### AVAILABLE DATA

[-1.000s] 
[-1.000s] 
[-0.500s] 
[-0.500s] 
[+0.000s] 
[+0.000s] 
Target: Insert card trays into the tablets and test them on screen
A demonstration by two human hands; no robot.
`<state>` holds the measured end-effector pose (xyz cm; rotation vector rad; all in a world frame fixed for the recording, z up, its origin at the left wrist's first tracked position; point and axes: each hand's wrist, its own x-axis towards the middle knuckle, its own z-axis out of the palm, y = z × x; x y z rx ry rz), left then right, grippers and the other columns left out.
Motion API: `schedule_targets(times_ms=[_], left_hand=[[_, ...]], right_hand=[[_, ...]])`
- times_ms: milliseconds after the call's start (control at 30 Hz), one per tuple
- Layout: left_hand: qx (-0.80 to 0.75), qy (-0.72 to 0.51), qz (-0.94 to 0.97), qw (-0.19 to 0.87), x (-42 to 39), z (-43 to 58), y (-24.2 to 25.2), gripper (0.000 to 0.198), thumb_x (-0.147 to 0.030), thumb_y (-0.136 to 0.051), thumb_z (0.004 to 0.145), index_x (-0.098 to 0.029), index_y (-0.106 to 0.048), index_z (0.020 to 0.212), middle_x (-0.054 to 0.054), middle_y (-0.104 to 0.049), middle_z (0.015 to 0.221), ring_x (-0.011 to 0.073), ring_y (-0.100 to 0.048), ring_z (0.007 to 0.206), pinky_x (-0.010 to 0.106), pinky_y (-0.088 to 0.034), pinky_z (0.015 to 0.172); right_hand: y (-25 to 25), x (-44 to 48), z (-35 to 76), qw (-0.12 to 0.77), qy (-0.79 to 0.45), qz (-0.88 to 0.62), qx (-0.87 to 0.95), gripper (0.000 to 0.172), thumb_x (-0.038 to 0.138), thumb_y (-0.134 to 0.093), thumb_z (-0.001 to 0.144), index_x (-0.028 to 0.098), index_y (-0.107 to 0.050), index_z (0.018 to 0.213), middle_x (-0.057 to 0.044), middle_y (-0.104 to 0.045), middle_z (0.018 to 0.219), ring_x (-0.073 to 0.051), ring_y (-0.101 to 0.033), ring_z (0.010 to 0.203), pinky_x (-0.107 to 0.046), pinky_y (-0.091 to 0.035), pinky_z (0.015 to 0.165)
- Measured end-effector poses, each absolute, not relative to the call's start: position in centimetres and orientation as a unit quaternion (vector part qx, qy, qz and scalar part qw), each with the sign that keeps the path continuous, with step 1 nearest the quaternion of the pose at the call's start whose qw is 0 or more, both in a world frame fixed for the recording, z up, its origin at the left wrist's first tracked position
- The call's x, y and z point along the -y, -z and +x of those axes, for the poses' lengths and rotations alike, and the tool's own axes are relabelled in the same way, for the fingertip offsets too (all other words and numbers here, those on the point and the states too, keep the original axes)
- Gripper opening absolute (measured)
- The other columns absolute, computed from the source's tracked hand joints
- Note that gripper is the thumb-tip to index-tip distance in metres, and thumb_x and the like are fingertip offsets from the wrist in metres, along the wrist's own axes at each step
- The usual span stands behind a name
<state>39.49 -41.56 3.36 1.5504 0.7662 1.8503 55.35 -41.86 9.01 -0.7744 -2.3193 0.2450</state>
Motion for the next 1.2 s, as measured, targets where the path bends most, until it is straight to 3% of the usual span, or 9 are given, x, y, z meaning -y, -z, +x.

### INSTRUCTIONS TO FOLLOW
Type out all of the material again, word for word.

### SOLUTION
[-1.000s] 
[-1.000s] 
[-0.500s] 
[-0.500s] 
[+0.000s] 
[+0.000s] 
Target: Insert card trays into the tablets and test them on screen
A demonstration by two human hands; no robot.
`<state>` holds the measured end-effector pose (xyz cm; rotation vector rad; all in a world frame fixed for the recording, z up, its origin at the left wrist's first tracked position; point and axes: each hand's wrist, its own x-axis towards the middle knuckle, its own z-axis out of the palm, y = z × x; x y z rx ry rz), left then right, grippers and the other columns left out.
Motion API: `schedule_targets(times_ms=[_], left_hand=[[_, ...]], right_hand=[[_, ...]])`
- times_ms: milliseconds after the call's start (control at 30 Hz), one per tuple
- Layout: left_hand: qx (-0.80 to 0.75), qy (-0.72 to 0.51), qz (-0.94 to 0.97), qw (-0.19 to 0.87), x (-42 to 39), z (-43 to 58), y (-24.2 to 25.2), gripper (0.000 to 0.198), thumb_x (-0.147 to 0.030), thumb_y (-0.136 to 0.051), thumb_z (0.004 to 0.145), index_x (-0.098 to 0.029), index_y (-0.106 to 0.048), index_z (0.020 to 0.212), middle_x (-0.054 to 0.054), middle_y (-0.104 to 0.049), middle_z (0.015 to 0.221), ring_x (-0.011 to 0.073), ring_y (-0.100 to 0.048), ring_z (0.007 to 0.206), pinky_x (-0.010 to 0.106), pinky_y (-0.088 to 0.034), pinky_z (0.015 to 0.172); right_hand: y (-25 to 25), x (-44 to 48), z (-35 to 76), qw (-0.12 to 0.77), qy (-0.79 to 0.45), qz (-0.88 to 0.62), qx (-0.87 to 0.95), gripper (0.000 to 0.172), thumb_x (-0.038 to 0.138), thumb_y (-0.134 to 0.093), thumb_z (-0.001 to 0.144), index_x (-0.028 to 0.098), index_y (-0.107 to 0.050), index_z (0.018 to 0.213), middle_x (-0.057 to 0.044), middle_y (-0.104 to 0.045), middle_z (0.018 to 0.219), ring_x (-0.073 to 0.051), ring_y (-0.101 to 0.033), ring_z (0.010 to 0.203), pinky_x (-0.107 to 0.046), pinky_y (-0.091 to 0.035), pinky_z (0.015 to 0.165)
- Measured end-effector poses, each absolute, not relative to the call's start: position in centimetres and orientation as a unit quaternion (vector part qx, qy, qz and scalar part qw), each with the sign that keeps the path continuous, with step 1 nearest the quaternion of the pose at the call's start whose qw is 0 or more, both in a world frame fixed for the recording, z up, its origin at the left wrist's first tracked position
- The call's x, y and z point along the -y, -z and +x of those axes, for the poses' lengths and rotations alike, and the tool's own axes are relabelled in the same way, for the fingertip offsets too (all other words and numbers here, those on the point and the states too, keep the original axes)
- Gripper opening absolute (measured)
- The other columns absolute, computed from the source's tracked hand joints
- Note that gripper is the thumb-tip to index-tip distance in metres, and thumb_x and the like are fingertip offsets from the wrist in metres, along the wrist's own axes at each step
- The usual span stands behind a name
<state>39.49 -41.56 3.36 1.5504 0.7662 1.8503 55.35 -41.86 9.01 -0.7744 -2.3193 0.2450</state>
Motion for the next 1.2 s, as measured, targets where the path bends most, until it is straight to 3% of the usual span, or 9 are given, x, y, z meaning -y, -z, +x.

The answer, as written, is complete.